• ABOUT THIS TASK: Copy each line below as written, but skip the pictures.

:: INFORMATION SHOWN ::

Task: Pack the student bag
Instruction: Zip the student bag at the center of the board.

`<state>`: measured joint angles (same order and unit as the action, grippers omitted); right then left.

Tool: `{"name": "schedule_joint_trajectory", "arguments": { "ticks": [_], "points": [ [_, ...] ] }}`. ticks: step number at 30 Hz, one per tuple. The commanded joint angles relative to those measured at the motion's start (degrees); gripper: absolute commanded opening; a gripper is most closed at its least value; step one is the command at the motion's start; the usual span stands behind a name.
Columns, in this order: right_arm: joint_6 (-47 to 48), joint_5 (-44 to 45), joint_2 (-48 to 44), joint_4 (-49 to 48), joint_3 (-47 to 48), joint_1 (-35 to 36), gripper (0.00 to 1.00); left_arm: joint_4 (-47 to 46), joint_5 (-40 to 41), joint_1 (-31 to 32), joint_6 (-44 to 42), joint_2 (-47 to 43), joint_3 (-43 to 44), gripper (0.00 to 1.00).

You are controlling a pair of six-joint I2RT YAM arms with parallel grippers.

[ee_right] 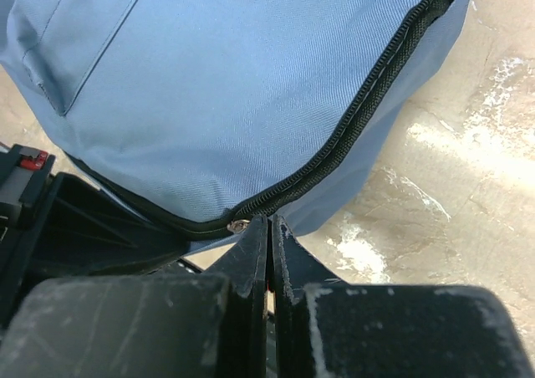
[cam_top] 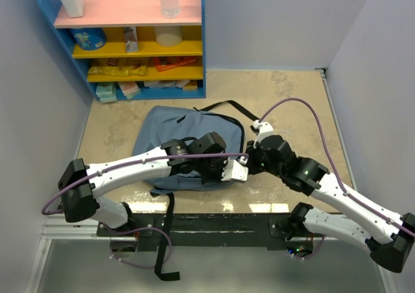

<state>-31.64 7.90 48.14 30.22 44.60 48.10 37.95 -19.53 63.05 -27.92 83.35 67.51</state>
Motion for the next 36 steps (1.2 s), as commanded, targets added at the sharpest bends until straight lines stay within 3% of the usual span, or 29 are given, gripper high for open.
{"name": "schedule_joint_trajectory", "arguments": {
  "ticks": [1, 16, 36],
  "points": [
    [3.6, 8.2, 0.6, -2.5, 6.6, -1.0, 0.00, 7.9, -6.7, 3.2, -1.3, -1.7, -2.3, 0.00],
    [10.0, 13.6, 5.7, -0.9, 10.8, -9.4, 0.00, 14.1, -9.3, 5.2, -5.7, -1.6, -3.8, 0.00],
    [16.1, 11.4, 15.5, -14.5, 13.1, -19.5, 0.00, 26.6, -12.7, 7.2, -14.1, -2.8, -3.6, 0.00]
  ]
}}
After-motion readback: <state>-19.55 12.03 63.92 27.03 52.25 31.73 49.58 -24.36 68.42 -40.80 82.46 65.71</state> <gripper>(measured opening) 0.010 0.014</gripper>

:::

• ANSWER TO THE PROBLEM:
Task: Pack the student bag
Instruction: Zip the student bag at the center of the board.

`<state>`: measured joint angles (same order and unit as the action, grippers omitted); right then left.

Tool: `{"name": "schedule_joint_trajectory", "arguments": { "ticks": [_], "points": [ [_, ...] ] }}`. ticks: step number at 30 Hz, one per tuple. The commanded joint angles relative to those measured at the motion's start (degrees); gripper: absolute commanded opening; a gripper is most closed at its least value; step one is the command at the motion's start; the usual span stands behind a name.
Columns, in this order: right_arm: joint_6 (-47 to 48), joint_5 (-44 to 45), joint_2 (-48 to 44), joint_4 (-49 to 48), joint_3 (-47 to 48), joint_1 (-35 to 36), gripper (0.00 to 1.00); left_arm: joint_4 (-47 to 46), joint_5 (-40 to 41), joint_1 (-31 to 32), joint_6 (-44 to 42), joint_2 (-47 to 43), joint_3 (-43 to 44), gripper (0.00 to 1.00).

You are controlling a pair of six-joint I2RT YAM arms with parallel grippers.

[ee_right] 
[cam_top] 

<state>-31.64 7.90 48.14 30.22 44.60 48.10 37.95 -19.53 63.05 -27.92 83.35 67.51</state>
Motion for the next 36 steps (1.2 s), as commanded, targets added at the sharpest bends until straight lines stay within 3% of the usual span, or 29 are given, gripper high for open.
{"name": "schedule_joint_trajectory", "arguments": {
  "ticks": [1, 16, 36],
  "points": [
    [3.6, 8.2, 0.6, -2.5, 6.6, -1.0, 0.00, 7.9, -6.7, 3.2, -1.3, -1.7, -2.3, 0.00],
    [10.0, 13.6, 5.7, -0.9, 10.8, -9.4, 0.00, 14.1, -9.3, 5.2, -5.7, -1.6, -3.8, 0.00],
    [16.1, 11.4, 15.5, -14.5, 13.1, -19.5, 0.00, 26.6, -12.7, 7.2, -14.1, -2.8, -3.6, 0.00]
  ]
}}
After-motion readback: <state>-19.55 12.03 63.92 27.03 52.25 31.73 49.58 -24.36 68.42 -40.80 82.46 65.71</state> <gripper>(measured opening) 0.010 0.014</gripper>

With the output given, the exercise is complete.